“Multi -modal, multi device, context aware with voice as the first interface, this is what we understand as #VoiceFirst”.
This was one of the first tweets we put out there and has become kind of our motto at VoiceFirst Labs.
Conversations are not only about voice
The next conversational experiences demand a screen, and companies understand this to a deep level. That’s why Google partnered with Lenovo to release the Smart Display. And why Amazon, despite sales number not growing that much keeps pushing for the Echo Show. I talked here a few episodes back, about it’s not voice only, basically advocating to avoid the confusion of voicefirst with conversational experiences that are only driven by voice.
If we are talking multimodalities and multi-devices, which are they and how they come together?
Before being able to interact with our computers and devices via voice, we had the keyboard, then the mouse, then touches interfaces until today that we can talk to our phones, computers and smart speakers.

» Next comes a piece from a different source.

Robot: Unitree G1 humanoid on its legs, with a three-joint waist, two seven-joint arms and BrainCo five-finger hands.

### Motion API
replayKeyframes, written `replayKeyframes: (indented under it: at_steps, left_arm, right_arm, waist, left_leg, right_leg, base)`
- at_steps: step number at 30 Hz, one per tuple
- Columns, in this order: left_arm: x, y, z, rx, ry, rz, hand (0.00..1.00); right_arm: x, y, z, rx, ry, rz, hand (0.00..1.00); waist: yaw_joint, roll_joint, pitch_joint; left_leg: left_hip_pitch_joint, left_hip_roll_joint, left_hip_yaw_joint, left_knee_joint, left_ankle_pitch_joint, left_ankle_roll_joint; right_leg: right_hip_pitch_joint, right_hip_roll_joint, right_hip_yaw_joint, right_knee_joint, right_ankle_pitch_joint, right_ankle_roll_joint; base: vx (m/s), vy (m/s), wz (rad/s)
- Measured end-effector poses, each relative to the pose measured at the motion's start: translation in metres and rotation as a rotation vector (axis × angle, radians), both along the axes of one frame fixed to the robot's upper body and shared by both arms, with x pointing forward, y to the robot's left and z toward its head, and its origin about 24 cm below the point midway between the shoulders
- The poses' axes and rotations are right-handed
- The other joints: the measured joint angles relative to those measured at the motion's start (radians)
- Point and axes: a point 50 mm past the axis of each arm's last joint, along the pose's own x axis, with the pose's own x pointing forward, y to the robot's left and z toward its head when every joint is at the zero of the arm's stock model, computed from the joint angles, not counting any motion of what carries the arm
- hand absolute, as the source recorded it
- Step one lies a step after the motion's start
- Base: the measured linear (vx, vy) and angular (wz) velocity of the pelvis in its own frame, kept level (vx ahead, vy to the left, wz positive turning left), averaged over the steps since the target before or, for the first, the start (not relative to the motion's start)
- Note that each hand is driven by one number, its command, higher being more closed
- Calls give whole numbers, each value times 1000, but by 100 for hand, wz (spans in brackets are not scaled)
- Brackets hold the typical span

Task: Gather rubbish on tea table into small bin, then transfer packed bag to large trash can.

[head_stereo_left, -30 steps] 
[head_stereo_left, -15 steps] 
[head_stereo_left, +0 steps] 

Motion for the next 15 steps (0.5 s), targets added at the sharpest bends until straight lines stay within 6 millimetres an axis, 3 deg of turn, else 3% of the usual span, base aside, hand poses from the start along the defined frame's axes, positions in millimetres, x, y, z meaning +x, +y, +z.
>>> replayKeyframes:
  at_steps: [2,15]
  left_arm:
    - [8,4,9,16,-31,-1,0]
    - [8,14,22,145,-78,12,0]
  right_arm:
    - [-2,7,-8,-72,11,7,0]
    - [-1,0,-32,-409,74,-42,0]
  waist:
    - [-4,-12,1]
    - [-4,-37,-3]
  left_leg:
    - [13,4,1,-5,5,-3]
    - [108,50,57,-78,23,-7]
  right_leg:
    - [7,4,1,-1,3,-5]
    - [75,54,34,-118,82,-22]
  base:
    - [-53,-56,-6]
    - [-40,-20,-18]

In our newsletter yesterday I shared the concept of VoiceFirst 1.0 which it’s the state I consider we are right now. We’ve seen some brands build voice only experiences, even abide by it like religion. Others are just trying to figure out how they can be part of it or what’s their role and are using everything at their disposal. For me, the future is multimodal the same way keyboards weren’t the only thing and touch won’t be the only. What we are looking at is the ultimate quest: communicate with our devices how we do with each other. And we communicate with everything, with our hands, with our eyes, our body and our voices.
Now let’s get into definitions. In a pure sense, this state so called by me VoiceFirst 1.0 is another modality, different than the keyboard, the mouse and the touch screen, is the voice. For several of the applications, we enjoy today the only modality is voice. I have an Echo spot and I rarely look at its screen, mainly because I don’t need to. There are exceptions, of course, Panda rescue is a good example as well as some games like 6 Swords. And there’s also another kind of applications that provide assistance through voice, voice augmented like the one you can control certain aspects of the game with your voice, but the main interface of the game is not your voice, (StarCraft 2) and if you don’t do it by voice you can still play it if you didn’t have voice assistance. Another example is what Snapchat is doing with its lenses: voice activating features in their application. The future looks like a mixture of the modalities we have today, probably with less keyboard and more touch and voice interfaces all mixed together depending on the context where you are using the app. Will it make sense to ask me to type in a car in a few years? No, the option should exist, but it will be way less used. But if you are in your phone at the bus stop you are no gonna go Text, my lawyer, how is the lawsuit going, you are going to text it.
Modalities and devices
There’s is augmented, activated, added, assisted. And you can combine them with voice, screen, devices. Don’t try to restrict yourself to only one modality or device, use as many as it makes sense for the context of what is trying to solve. I think as voice applications start to solve more complicated problems the need for multimodality will be greater. As users interact with these experiences, the expectations change and the need to multi-device will grow as well. As Dave Itsbitki pointed out at Voice Summit keynote:
Meet your users where they are.
Thank you for listening. You have a great day, this is a daily briefing so we are gonna be on Saturday and Sunday as well, lemme wish you a happy weekend if rather do other activities than listen to podcasts.